4. Hukuk Dairesi         2021/21491 E.  ,  2022/5779 K.

    "İçtihat Metni"

    MAHKEMESİ :Ticaret Mahkemesi

    Taraflar arasındaki tazminat davasının yapılan yargılaması sonunda; kararda yazılı nedenlerden dolayı davanın kısmen kabulüne dair verilen kararın süresi içinde davalı vekili tarafından temyiz edilmesi üzerine dosya incelendi, gereği düşünüldü:
    K A R A R
    Davacı vekili, 28/12/2013 tarihinde meydana gelen trafik kazasında plakası ve sürücüsü tespit edilemeyen tırın müvekkiline çarptığını, çarpma ile birlikte tırın arka tekerleklerinin müvekkilinin üzerinden geçerek yaralanmasına neden olduğunu belirterek işgörememezlik zararının hüküm altına alınmasını talep etmiştir.
    Davalı vekili, bahsedilen biçimde bir kazanın olmasının mümkün olmadığını belirterek davanın reddini savunmuştur.
    Mahkemece, bozma ilamına uyularak; Davanın kabulü ile; 1.921,56 TL geçici iş göremezlik zararı, 43.038,21 TL kalıcı iş göremezlik zararı olmak üzere toplam 44.959,77 TL'nin davalıdan tahsili ile davacıya verilmesine, karar verilmiş; hüküm, davalı vekili tarafından temyiz edilmiştir.
    1-Dosya içerisindeki bilgi ve belgelere, mahkeme kararının gerekçesinde dayanılan delillerin tartışılıp, değerlendirilmesinde usul ve yasaya aykırı bir yön bulunmamasına göre, davalı vekilinin aşağıdaki bent kapsamı dışında kalan sair temyiz itirazlarının reddi gerekmiştir.

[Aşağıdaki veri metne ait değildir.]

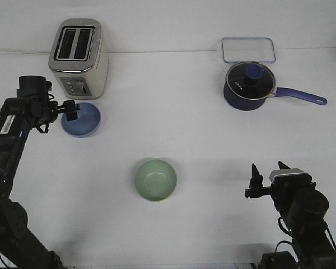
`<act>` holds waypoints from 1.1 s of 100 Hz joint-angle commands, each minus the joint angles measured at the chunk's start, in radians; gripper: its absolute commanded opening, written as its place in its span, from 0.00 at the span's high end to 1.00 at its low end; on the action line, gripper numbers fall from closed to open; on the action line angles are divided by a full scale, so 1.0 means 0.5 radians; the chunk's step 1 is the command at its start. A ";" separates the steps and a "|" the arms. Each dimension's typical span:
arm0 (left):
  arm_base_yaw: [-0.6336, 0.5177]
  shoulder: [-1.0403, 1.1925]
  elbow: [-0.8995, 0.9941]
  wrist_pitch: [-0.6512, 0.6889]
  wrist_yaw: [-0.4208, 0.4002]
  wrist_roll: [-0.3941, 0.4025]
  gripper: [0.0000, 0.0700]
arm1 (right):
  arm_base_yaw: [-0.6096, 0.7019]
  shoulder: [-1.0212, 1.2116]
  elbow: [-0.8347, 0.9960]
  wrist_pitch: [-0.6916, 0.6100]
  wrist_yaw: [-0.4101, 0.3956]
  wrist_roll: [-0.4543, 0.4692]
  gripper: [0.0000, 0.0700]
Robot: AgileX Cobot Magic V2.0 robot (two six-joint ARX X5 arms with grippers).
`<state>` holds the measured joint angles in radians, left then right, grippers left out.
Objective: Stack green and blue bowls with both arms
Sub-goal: 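Grasp the light blue bowl rim with the left gripper, then lift the blue bowl and carry it over the green bowl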
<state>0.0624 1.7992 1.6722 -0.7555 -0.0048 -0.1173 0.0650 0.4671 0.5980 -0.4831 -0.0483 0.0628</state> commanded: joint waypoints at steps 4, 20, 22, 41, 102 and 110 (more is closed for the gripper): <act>0.014 0.154 0.075 -0.004 -0.006 0.025 0.28 | 0.002 0.007 0.022 0.022 0.008 0.001 0.24; 0.026 0.308 0.076 0.010 -0.006 0.026 0.28 | 0.002 0.007 0.022 0.022 0.008 0.001 0.24; 0.027 0.323 0.076 0.011 -0.006 0.026 0.28 | 0.002 0.007 0.022 0.022 0.008 0.001 0.24; 0.032 0.440 0.076 0.041 -0.005 0.025 0.28 | 0.002 0.007 0.023 0.022 0.008 0.001 0.24; 0.049 0.436 0.076 0.001 0.148 0.053 0.99 | 0.002 0.007 0.023 0.023 0.008 0.001 0.24; 0.060 0.378 0.076 -0.020 0.259 0.053 0.99 | 0.002 0.007 0.022 0.023 0.008 0.001 0.24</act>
<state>0.0883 2.0060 1.6936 -0.7506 0.0879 -0.1024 0.0650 0.4671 0.5980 -0.4820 -0.0483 0.0628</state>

    2-Dava, trafik kazasından kaynaklanan cismani zarar nedeniyle tazminat istemine ilişkindir.
    Hükmün tavzihi ile tashihi şartları, 6100 sayılı HMK'nun 304. ve 305. maddelerinde düzenlenmiş olup; tashih için karar içeriğinden anlaşılan ancak basit hesap ya da yazım hatası nedeniyle hükümde oluşan bir hatanın bulunması; tavzih için ise, açık olmayan ya da birbiriyle çelişkili olan hüküm kısımlarının bulunması gerekmektedir. Bu itibarla, ne tavzih ne de tashih yoluyla, mahkeme kararında yer almayan yeni bir yükümlülüğün taraflara yüklenmesi ya da bir hakkın taraflara sağlanması mümkün değildir. Anılan Kanun'un 305/2. maddesinde de "Hüküm fıkrasında taraflara tanınan haklar ve yüklenen borçlar, tavzih yolu ile sınırlandırılamaz, genişletilemez ve değiştirilemez" denilmek suretiyle bu husus açıkça ifade edilmiştir.

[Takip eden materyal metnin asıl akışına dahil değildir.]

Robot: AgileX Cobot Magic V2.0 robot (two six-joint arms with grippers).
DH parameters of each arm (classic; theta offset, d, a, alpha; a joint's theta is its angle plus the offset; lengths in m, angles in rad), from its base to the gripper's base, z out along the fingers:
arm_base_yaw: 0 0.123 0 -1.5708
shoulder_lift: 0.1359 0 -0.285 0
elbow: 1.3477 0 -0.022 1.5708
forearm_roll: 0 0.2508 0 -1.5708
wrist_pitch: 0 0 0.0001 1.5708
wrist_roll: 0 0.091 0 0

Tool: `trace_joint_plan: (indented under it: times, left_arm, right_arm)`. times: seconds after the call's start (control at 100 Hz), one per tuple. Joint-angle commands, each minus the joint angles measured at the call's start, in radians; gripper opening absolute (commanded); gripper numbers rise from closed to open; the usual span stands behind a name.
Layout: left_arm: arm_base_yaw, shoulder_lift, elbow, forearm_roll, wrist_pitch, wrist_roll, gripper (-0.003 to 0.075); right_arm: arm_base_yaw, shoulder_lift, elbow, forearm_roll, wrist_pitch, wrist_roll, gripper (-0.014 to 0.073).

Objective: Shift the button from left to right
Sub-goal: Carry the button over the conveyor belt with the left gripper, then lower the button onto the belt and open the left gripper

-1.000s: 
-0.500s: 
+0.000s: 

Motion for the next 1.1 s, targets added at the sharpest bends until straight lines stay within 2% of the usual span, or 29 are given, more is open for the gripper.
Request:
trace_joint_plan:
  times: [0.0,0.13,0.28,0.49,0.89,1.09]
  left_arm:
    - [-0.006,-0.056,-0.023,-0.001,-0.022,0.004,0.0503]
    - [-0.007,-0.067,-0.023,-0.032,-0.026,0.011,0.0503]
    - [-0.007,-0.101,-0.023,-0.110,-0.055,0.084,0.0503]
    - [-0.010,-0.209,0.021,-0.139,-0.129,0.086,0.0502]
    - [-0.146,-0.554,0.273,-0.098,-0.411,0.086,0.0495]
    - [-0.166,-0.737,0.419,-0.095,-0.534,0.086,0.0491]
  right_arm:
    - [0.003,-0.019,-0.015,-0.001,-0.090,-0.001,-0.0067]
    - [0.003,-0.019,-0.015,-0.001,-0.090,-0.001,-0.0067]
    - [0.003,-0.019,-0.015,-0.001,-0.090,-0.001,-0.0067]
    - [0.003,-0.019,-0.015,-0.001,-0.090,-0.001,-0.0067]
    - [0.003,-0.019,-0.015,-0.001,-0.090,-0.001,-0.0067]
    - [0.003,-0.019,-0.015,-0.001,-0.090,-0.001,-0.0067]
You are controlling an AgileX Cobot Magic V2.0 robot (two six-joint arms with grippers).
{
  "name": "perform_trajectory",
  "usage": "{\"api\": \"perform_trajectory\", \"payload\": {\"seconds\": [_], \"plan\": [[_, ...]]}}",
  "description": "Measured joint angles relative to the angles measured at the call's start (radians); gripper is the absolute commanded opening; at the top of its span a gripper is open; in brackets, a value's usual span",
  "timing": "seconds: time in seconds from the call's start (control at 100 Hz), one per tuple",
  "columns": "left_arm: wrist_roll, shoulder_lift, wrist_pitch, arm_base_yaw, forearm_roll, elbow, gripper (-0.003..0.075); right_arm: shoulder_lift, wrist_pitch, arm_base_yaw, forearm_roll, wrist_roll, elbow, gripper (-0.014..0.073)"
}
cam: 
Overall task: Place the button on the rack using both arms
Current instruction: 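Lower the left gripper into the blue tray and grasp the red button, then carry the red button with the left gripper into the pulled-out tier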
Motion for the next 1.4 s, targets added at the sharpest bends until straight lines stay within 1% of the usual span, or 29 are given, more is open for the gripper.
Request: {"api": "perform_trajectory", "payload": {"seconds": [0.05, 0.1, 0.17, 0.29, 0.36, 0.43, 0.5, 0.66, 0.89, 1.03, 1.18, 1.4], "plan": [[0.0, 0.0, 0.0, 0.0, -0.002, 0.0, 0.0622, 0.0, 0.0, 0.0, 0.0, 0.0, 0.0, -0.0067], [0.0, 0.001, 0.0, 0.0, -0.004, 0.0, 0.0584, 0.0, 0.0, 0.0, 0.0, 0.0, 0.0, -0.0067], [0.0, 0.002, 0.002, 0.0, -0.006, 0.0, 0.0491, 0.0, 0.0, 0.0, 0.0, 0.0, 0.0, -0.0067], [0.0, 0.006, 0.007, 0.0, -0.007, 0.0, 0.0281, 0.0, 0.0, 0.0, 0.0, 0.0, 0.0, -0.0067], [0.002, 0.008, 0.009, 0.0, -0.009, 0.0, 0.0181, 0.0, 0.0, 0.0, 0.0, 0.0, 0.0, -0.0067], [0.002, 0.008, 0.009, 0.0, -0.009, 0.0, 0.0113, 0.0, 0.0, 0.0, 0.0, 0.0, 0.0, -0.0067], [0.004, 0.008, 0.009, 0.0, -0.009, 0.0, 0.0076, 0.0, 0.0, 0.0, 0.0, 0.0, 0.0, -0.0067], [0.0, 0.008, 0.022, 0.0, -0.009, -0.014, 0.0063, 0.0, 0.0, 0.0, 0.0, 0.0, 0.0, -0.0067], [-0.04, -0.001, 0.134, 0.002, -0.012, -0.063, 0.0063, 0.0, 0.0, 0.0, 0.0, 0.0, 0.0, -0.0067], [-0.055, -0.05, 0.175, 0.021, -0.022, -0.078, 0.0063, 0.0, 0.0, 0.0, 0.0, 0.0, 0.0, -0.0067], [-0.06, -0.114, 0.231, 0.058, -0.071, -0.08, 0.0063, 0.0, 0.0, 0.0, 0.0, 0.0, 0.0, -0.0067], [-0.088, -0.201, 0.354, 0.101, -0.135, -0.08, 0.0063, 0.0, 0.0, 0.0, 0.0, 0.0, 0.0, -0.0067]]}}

    Somut olayda; mahkemece, 18/06/2021 tarihli hüküm verilip dosyadan el çekildikten sonra, 16/08/2021 tarihinde davacı vekilinin tavzih talebi ile dosya yeniden ele alınmış ve hükmedilen tazminatlara dava tarihinden itibaren yasal faiz işketilmesine karar verilmiştir.

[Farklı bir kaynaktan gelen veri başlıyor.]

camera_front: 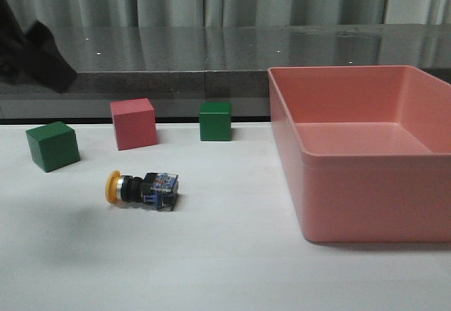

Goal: Place and stand button with both arms

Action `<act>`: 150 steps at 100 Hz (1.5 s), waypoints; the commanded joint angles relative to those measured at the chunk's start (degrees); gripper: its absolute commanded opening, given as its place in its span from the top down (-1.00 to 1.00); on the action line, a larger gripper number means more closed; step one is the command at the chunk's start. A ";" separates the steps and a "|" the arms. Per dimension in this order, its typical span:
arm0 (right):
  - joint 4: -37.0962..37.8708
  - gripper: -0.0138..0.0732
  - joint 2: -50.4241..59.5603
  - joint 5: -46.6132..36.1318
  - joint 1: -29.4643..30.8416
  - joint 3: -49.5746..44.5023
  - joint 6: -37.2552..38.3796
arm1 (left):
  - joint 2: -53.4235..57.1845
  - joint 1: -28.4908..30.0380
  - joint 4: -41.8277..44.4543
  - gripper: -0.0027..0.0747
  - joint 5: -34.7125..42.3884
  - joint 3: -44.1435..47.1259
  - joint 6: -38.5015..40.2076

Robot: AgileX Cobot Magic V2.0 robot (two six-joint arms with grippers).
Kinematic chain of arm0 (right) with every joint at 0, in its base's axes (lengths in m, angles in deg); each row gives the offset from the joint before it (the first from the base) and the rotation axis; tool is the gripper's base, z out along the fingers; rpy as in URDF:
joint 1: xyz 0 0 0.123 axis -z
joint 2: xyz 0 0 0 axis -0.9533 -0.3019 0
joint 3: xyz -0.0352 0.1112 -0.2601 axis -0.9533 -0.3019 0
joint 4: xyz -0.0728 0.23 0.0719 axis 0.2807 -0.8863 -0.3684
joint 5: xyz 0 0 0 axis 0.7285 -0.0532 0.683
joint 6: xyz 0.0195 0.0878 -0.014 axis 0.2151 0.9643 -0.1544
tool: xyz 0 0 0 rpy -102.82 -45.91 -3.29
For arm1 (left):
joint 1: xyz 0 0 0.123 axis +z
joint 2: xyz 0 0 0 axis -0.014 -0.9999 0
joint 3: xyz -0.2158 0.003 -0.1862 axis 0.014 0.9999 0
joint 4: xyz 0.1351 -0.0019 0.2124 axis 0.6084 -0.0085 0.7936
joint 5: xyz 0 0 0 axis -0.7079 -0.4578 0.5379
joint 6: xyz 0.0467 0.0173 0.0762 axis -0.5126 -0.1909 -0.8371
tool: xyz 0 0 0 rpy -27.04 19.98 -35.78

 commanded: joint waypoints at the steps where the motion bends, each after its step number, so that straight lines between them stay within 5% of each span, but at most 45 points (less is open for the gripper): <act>1: -1.02 0.82 -0.22 -3.70 0.34 1.63 0.20 | -3.99 -0.83 -0.52 -0.54 1.42 -4.36 -4.06; 16: -1.03 0.82 -0.22 -3.75 0.34 1.63 0.20 | -9.26 -1.77 -9.06 -0.54 -4.85 -7.65 -15.58; 34: -1.03 0.82 -0.22 -4.11 0.34 1.63 0.20 | -9.43 -0.48 -36.65 -0.54 -16.15 -9.56 -44.89; 45: -1.03 0.82 -0.22 -4.11 0.34 1.63 0.20 | -9.43 3.14 -51.21 -0.54 -25.07 -9.84 -59.83; 63: -1.08 0.82 -0.22 -4.12 0.34 1.63 0.20 | -10.33 10.10 -62.94 -0.54 -31.22 -9.84 -74.20; 86: -1.19 0.82 -0.22 -4.12 0.34 1.63 0.20 | -10.55 11.91 -68.15 -0.54 -31.54 -9.84 -74.59; 106: -1.43 0.82 -0.22 -4.00 0.34 1.63 0.20 | -14.21 11.90 -69.39 -0.54 -42.14 -9.71 -91.85; 150: -1.46 0.82 -0.22 -3.74 0.34 1.63 0.20 | -24.83 12.89 -72.04 -0.54 -46.57 -9.71 -103.65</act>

    İfade olunan bu nedenlerle, davacı taraf lehine hükmedilen tazminatlar için hükmedilmeyen faizin, hükme sonradan ilave edilmesine ilişkin olarak yapılacak bir usul işlemine cevaz veren yasal düzenlemenin bulunmadığı, davacının talebine uygun olarak yapılacak tavzih işleminin, hükmün değiştirilmesi mahiyetinde olduğu ve davalıların yükümlülüğünü genişlettiği, hakimin dosyadan el çekmesinden sonra, hükümde anılan tarzda bir değişiklik yapma yetkisinin bulunmadığı da dikkate alındığında; kısa kararda hüküm altına alınmayan temerrüt faizinin, kararın tavzihi yoluyla hüküm altına alınması mümkün değildir. Yukarıda açıklanan yasa hükmü karşısında; tavzih yoluyla hüküm fıkrasında taraflara tanınan haklar ve yüklenen borçlar genişletilip, değiştirilemesi mümkün olmadığından usul ve yasaya aykırı kararın bozulması gerekmiştir.
    SONUÇ: Yukarıda (1) numaralı bentte açıklanan nedenlerle davalı vekilinin sair temyiz itirazlarının reddine, (2) numaralı bentte açıklanan nedenlerle davalı vekilinin temyiz itirazlarının kabulü ile hükmün BOZULMASINA, peşin alınan harcın istek halinde temyiz eden davalıya geri verilmesine 24/03/2022 gününde Başkan ...'nın karşı oyu ve oyçokluğuyyla karar verildi.
    KARŞI OY
    H.M.K. 305 ve davanın maddeleri hükümlerine göre mahkemenin tevzih kararı usul ve yasaya uygundur. Mahkeme gerekçesinde somut olayda "avans faizinin uygulanamayacağını belirtmiş ancak hükümde göstermemişse davacının talebi ile bu eksikliği gidermesinde karşı tarafa yeni bir yükümlülük yüklediğinden söz edilemez, kaldı ki gerekçede "avans faizinin" işletileceği yazılmışken tavzihte davalı tarafın lehine olarak "yasal faiz olarak açıklanmış olmakla sayın çoğunluğun yazılı gerekçe ile mahkeme kararının bozulması görüşüne katılmıyorum.